“Se questo è crescere” è il primo disco dei Flowers for Boys, un album che esplora il senso di perdersi mentre si prova a diventare grandi. Otto tracce che oscillano tra rabbia e delicatezza, un alt-rock che si tinge di emo e lascia intravedere echi di post-punk, senza mai temere di graffiare o di emozionare.
Un disco che si muove su due piani: da un lato l’istinto, il corpo, l’urgenza quasi animale; dall’altro la riflessione interiore, più dura e complessa da digerire. Tra smarrimento e malinconia, resta sempre viva una scintilla di speranza.
Abbiamo chiesto alla band pugliese di raccontarci tutti i brani che compongono l’album, sviscerandoli dal punto di vista dell’autore.
1. QUELLO CHE MI PARE
Un’apertura senza filtri: la voglia di scappare dalle aspettative degli altri e dai ruoli preconfezionati. È un pezzo che celebra l’impulso puro, il diritto di fare a modo proprio, anche quando questo porta stanchezza e peso addosso. Suona come un respiro liberato, sporco e necessario.
2. FRAGILE
È il manifesto della confusione. Un brano che racconta il sentirsi sempre in bilico, mai all’altezza, intrappolati tra l’immagine che gli altri hanno di noi e la realtà più scomposta, piena di agitazione e incertezze. Un inno alla fragilità gridata a voce alta, con le chitarre che si fanno ferite aperte.
3. VA BENE COSÌ
Il disco trova qui il suo lato più consolatorio: accettare di non essere interi, accettare che nemmeno gli altri lo siano. “Va bene così” diventa quasi un abbraccio collettivo, un invito a perdonarsi, cadere e rialzarsi. Le cicatrici restano, ma invece di coprirle diventano parte della storia.
4. LASCIA
Un brano che suona come una resa apparente, ma che in realtà è resistenza. “Lascia” è il coraggio di mollare ciò che fa male, l’atto di autodifesa che diventa libertà. Non è debolezza: è un atto di forza, una presa di posizione netta, un manifesto di sopravvivenza.

5. COME STAI
Una domanda semplice che si trasforma in ancora di salvezza. Il pezzo esplora la possibilità di una connessione autentica che annulla distanze e differenze. Nel caos dei rapporti umani, “Come stai” diventa un appiglio sincero, la prova che capirsi è possibile proprio dove meno lo si aspetta.
6. POLAROID
Qui il ricordo diventa immagine fissa: una foto che conserva un noi che non esiste più. Ma il presente non regge quella cornice: risposte fredde, litigi e promesse di felicità mancate. È il brano più nostalgico, quello in cui la malinconia non cerca scampo ma resta impressa come un’immagine che non sbiadisce.

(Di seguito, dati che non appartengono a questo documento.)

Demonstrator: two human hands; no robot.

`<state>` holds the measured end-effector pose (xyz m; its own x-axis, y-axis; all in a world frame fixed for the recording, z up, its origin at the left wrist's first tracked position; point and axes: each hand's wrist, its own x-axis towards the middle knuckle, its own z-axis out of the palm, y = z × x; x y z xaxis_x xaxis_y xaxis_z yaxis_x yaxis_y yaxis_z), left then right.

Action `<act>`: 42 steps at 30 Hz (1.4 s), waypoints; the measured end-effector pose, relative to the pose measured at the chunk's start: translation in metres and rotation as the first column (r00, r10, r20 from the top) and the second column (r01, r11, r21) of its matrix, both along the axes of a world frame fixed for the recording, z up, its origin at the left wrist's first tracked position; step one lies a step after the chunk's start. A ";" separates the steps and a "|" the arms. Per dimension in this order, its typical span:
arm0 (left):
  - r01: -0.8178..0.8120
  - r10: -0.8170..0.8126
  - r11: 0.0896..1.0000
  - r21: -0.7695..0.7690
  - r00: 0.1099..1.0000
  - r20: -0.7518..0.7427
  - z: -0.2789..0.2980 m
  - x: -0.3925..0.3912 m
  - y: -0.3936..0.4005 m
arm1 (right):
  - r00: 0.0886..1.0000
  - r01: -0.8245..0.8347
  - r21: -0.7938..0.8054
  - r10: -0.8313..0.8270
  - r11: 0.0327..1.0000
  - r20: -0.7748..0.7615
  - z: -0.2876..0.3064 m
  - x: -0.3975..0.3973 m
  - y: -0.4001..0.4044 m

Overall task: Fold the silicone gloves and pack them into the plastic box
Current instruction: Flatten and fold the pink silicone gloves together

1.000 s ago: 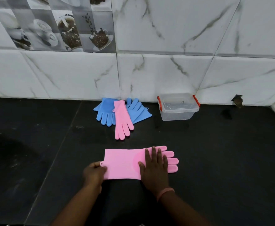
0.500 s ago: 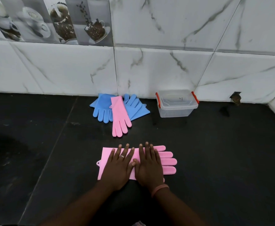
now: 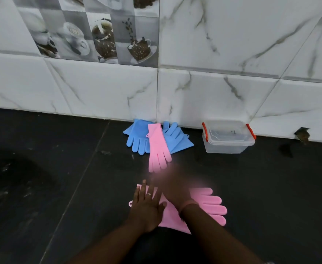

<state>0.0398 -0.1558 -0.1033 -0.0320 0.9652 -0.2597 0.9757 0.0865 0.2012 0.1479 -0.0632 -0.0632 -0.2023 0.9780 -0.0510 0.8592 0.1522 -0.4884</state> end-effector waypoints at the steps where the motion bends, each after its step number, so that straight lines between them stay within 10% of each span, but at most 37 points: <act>1: 0.001 -0.001 1.000 -0.017 1.000 0.021 0.002 -0.002 0.001 | 0.998 -0.001 -0.047 -0.002 0.999 -0.069 0.004 -0.016 0.007; 7: -0.114 0.098 0.992 0.063 0.973 0.210 0.013 -0.005 -0.002 | 0.987 0.162 -0.165 -0.159 0.973 0.029 0.015 -0.061 0.025; 12: -0.319 0.241 0.946 0.062 0.818 0.523 0.028 -0.017 0.002 | 0.808 0.275 -0.130 -0.302 0.953 -0.506 0.055 -0.042 0.047; 15: -0.704 0.387 0.709 -0.030 0.353 0.852 0.057 -0.014 0.010 | 0.368 0.001 -0.267 -0.248 0.964 -0.896 0.095 -0.017 0.050; 17: -0.739 0.370 0.574 -0.353 -0.150 0.917 0.079 -0.015 0.025 | 0.013 -0.260 -0.317 -0.325 0.912 -0.946 0.111 0.001 0.055; 19: -0.348 0.391 0.568 -0.746 -0.683 0.617 0.100 -0.019 0.042 | -0.201 -0.422 -0.364 -0.477 0.831 -0.856 0.116 0.019 0.057; 20: -0.123 0.399 0.597 -0.793 -0.812 0.426 0.106 -0.020 0.046 | -0.221 -0.484 -0.366 -0.515 0.795 -0.828 0.114 0.026 0.056; 27: -0.076 0.189 0.810 -0.582 -0.904 0.382 0.110 -0.014 0.037 | 0.139 -0.570 -0.489 -0.509 0.660 -0.849 0.094 0.082 0.009; 36: -0.012 0.154 0.943 -0.334 -0.870 0.469 0.120 -0.008 0.036 | -0.029 -0.419 -0.343 -0.390 0.841 -0.921 0.112 0.113 0.015; 42: 0.037 0.300 0.833 -0.552 -0.868 0.396 0.089 0.019 0.020 | 0.254 -0.413 -0.741 -0.714 0.530 -0.652 0.064 0.097 -0.011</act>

7. DALLA STESSA PARTE DEL VENTO
Un pezzo che apre uno spiraglio di speranza. L’utopia di smettere di ferirsi con le parole, il desiderio di ritrovarsi comunque dalla stessa parte, spinti dallo stesso vento. È una canzone che parla di conflitti, ma lascia intravedere una riconciliazione possibile.
8. CI HO PROVATO (NON È UNA COLPA)
La chiusura del disco è un saluto disincantato: tentativi, fallimenti, rimorsi ormai azzerati. Qui non c’è condanna, solo la constatazione che a volte per sopravvivere bisogna anestetizzarsi un po’. Una fine lucida e amara, ma anche tremendamente onesta.